→ Directions for this task
Copy out the data line by line exactly, from its start to the line bearing "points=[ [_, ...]", inclusive.

→ Data provided
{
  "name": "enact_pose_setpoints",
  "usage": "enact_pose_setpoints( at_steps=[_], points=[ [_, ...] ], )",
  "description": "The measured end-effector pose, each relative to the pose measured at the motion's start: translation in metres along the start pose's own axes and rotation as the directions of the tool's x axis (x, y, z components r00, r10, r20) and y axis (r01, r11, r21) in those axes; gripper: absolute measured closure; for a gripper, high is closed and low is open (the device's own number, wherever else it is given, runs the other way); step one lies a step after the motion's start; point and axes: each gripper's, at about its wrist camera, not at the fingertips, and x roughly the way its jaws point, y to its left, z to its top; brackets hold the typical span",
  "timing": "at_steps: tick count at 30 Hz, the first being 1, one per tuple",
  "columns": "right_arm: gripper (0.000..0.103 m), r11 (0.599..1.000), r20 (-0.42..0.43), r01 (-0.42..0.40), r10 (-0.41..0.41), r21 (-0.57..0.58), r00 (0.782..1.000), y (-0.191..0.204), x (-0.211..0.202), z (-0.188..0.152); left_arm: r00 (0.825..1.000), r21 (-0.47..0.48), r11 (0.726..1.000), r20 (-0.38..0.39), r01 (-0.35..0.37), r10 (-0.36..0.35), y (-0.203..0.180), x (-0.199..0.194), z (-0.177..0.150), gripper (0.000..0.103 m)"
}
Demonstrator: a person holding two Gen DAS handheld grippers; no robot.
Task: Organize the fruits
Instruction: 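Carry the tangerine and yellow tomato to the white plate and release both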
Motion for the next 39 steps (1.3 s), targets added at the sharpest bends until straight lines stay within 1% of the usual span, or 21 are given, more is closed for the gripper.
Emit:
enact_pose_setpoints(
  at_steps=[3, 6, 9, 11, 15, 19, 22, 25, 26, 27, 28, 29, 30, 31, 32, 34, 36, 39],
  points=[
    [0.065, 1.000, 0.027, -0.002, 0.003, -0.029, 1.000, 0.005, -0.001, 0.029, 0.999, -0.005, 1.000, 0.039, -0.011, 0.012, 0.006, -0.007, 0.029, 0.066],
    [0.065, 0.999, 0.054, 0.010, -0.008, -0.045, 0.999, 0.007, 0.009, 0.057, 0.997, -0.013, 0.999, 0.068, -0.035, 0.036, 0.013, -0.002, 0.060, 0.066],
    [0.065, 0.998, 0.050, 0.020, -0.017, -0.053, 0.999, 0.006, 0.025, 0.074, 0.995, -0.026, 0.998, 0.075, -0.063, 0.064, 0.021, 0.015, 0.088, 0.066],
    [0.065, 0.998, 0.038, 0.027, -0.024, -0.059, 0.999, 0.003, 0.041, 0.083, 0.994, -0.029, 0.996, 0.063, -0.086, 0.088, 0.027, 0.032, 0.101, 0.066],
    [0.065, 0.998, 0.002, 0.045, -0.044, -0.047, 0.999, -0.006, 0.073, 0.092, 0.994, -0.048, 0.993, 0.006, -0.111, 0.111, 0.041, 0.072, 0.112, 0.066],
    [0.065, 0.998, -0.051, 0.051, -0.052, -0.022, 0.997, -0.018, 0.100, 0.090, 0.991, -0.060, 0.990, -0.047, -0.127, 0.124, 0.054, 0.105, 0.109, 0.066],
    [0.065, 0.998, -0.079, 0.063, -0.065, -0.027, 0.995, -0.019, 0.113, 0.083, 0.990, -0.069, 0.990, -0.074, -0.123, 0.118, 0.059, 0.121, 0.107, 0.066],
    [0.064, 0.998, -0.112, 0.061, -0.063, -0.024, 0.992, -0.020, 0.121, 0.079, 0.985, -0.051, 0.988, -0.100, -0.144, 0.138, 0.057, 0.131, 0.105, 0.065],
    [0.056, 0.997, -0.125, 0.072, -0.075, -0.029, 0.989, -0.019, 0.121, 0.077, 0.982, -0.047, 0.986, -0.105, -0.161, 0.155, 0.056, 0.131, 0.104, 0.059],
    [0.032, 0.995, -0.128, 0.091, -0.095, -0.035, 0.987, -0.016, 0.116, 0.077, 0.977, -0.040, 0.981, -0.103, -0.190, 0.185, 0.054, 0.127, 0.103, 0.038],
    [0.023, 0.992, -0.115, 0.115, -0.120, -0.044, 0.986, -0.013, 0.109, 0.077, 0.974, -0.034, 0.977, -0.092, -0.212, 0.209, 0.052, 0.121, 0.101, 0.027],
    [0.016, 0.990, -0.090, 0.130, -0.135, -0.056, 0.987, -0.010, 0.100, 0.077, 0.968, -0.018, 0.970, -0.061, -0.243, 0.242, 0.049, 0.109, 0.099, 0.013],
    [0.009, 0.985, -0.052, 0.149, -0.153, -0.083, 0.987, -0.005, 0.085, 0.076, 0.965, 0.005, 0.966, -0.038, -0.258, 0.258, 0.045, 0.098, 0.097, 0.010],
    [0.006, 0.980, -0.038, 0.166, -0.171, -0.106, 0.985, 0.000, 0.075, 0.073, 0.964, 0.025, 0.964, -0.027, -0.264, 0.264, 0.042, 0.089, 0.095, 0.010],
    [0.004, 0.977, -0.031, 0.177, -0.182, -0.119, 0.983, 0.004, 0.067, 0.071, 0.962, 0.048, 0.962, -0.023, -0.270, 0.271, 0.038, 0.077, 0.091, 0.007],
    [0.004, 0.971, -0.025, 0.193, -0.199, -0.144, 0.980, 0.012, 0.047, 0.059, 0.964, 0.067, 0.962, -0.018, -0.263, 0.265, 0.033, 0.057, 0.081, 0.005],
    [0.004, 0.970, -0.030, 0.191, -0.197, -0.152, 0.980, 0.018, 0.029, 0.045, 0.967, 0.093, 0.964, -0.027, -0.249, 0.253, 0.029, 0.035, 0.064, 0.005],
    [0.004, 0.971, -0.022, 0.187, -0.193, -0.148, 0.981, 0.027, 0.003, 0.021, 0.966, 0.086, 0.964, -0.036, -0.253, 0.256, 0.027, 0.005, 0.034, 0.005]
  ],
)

→ Finished exercise
{
  "name": "enact_pose_setpoints",
  "usage": "enact_pose_setpoints( at_steps=[_], points=[ [_, ...] ], )",

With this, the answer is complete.